_What is needed_
All of the data needs to come back exactly as written.

_Source material_

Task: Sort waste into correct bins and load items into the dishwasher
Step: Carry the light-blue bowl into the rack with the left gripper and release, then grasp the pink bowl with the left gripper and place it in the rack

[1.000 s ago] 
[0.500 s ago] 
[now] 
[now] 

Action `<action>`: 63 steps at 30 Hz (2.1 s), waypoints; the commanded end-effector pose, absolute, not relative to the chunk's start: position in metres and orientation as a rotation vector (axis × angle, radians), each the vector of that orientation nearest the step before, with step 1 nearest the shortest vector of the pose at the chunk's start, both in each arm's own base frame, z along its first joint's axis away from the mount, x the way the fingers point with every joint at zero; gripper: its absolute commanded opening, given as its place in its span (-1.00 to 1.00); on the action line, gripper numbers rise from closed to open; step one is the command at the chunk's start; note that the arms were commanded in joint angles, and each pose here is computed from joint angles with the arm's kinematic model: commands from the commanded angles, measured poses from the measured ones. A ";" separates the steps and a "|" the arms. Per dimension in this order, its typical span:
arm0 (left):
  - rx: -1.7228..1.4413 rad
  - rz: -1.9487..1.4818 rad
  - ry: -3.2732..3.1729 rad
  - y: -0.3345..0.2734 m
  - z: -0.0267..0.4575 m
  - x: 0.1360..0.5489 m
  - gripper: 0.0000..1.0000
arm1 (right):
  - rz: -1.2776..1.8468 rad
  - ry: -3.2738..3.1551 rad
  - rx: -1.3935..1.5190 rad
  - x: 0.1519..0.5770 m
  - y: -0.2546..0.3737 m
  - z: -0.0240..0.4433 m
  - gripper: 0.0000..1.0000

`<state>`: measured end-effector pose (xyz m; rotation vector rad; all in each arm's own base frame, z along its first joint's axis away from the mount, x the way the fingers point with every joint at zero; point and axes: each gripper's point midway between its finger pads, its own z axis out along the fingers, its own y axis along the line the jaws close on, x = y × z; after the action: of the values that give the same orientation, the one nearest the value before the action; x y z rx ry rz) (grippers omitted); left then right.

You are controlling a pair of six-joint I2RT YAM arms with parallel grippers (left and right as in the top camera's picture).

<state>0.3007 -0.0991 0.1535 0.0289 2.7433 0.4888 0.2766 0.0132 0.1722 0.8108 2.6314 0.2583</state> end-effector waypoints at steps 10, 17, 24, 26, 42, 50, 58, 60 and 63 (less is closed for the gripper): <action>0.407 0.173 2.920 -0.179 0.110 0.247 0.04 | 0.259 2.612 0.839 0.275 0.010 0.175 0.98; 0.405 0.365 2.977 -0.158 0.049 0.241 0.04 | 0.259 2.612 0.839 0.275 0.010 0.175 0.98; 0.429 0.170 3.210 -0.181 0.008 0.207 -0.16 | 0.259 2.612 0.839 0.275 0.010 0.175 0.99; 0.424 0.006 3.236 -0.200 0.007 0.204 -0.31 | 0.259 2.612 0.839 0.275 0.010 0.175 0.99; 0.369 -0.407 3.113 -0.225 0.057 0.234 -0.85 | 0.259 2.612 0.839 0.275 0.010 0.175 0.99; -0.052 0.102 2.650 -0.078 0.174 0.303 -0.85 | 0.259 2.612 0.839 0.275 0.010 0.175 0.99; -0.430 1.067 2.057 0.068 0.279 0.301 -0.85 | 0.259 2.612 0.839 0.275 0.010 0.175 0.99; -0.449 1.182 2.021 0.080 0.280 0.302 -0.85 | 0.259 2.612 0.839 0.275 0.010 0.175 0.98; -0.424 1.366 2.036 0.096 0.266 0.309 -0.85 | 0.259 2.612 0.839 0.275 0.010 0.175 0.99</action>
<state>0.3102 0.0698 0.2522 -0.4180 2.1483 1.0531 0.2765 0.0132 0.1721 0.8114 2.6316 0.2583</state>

_Solution to this exercise_
Task: Sort waste into correct bins and load items into the dishwasher
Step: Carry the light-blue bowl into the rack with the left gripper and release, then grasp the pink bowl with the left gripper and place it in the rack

[1.000 s ago] 
[0.500 s ago] 
[now] 
[now] 

Action `<action>`: 63 steps at 30 Hz (2.1 s), waypoints; the commanded end-effector pose, absolute, not relative to the chunk's start: position in metres and orientation as a rotation vector (axis × angle, radians), each the vector of that orientation nearest the step before, with step 1 nearest the shortest vector of the pose at the chunk's start, both in each arm's own base frame, z along its first joint's axis away from the mount, x the way the fingers point with every joint at zero; gripper: its absolute commanded opening, given as its place in its span (-1.00 to 1.00); on the action line, gripper numbers rise from closed to open; step one is the command at the chunk's start; note that the arms were commanded in joint angles, and each pose here is computed from joint angles with the arm's kinematic model: commands from the commanded angles, measured poses from the measured ones. A ";" separates the steps and a "|" the arms. Per dimension in this order, its typical span:
arm0 (left):
  - rx: -1.7228..1.4413 rad
  - rz: -1.9487..1.4818 rad
  - ry: -3.2732..3.1729 rad
  - y: -0.3345..0.2734 m
  - z: -0.0267..0.4575 m
  - x: 0.1360..0.5489 m
  - gripper: 0.0000..1.0000
arm1 (right):
  - rz: -1.2776..1.8468 rad
  - ry: -3.2738..3.1551 rad
  - rx: -1.3935..1.5190 rad
  - x: 0.1519..0.5770 m
  - y: -0.2546..0.3737 m
  - z: -0.0240..0.4433 m
  - gripper: 0.0000..1.0000

`<state>`: measured end-effector pose (xyz m; rotation vector rad; all in each arm's own base frame, z along its first joint's axis away from the mount, x the way the fingers point with every joint at zero; point and axes: each gripper's point midway between its finger pads, its own z axis out along the fingers, its own y axis along the line the jaws close on, x = y × z; after the action: of the values that give the same orientation, the one nearest the value before the action; x y z rx ry rz) (grippers omitted); left then right.

You are controlling a pair of six-joint I2RT YAM arms with parallel grippers (left and right as in the top camera's picture).

<state>0.3007 -0.0991 0.1535 0.0289 2.7433 0.4888 0.2766 0.0132 0.1722 0.8108 2.6314 0.2583</state> end-effector waypoints at steps 10, 17, 24, 26, 42, 50, 58, 60 and 63 (less is closed for the gripper): <action>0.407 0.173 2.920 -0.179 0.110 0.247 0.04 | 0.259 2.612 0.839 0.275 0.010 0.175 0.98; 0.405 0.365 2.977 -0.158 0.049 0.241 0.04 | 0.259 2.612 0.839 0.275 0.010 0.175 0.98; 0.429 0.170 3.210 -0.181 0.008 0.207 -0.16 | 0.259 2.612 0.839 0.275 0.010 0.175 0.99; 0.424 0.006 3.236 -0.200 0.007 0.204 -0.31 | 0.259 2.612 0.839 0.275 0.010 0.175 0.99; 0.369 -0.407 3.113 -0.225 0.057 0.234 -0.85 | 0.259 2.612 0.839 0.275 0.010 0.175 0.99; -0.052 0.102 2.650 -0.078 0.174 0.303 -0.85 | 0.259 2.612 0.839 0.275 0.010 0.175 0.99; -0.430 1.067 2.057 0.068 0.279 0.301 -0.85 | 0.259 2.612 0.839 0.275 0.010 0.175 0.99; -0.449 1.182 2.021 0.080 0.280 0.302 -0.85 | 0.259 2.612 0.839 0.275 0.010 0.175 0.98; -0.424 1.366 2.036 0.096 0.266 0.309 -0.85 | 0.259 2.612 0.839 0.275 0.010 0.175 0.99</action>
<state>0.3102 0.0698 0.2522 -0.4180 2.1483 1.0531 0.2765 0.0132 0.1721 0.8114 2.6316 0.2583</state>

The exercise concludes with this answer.